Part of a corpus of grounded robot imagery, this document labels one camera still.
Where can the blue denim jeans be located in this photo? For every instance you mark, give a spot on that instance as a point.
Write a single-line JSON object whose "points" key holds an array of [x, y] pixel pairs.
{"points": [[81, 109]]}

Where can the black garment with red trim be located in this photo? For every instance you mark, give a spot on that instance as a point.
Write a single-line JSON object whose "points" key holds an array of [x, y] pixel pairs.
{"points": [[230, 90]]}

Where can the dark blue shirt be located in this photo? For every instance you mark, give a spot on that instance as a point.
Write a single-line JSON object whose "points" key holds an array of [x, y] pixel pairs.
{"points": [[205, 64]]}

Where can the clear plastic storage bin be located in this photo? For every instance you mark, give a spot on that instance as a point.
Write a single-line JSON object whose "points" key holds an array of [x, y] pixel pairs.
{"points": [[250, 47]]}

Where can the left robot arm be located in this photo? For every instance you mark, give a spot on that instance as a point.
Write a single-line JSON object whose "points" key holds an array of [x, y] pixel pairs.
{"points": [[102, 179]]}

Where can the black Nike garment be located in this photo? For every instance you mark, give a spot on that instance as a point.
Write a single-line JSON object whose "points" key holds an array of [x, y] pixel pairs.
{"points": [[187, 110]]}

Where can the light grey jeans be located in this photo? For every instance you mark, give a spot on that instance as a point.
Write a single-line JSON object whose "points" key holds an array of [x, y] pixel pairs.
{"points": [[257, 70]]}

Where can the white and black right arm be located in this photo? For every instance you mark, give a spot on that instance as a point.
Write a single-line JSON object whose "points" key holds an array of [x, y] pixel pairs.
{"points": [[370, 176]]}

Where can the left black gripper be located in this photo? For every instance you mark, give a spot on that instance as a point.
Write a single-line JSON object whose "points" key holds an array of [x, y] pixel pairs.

_ _ _ _

## What you will do
Report every line in the data above in which the word "blue" appears.

## Result
Where can the blue denim jeans be located in this photo? For every instance you mark, give a spot on that instance as a point.
Where can the dark blue shirt be located in this photo? For every instance you mark, give a spot on that instance as a point.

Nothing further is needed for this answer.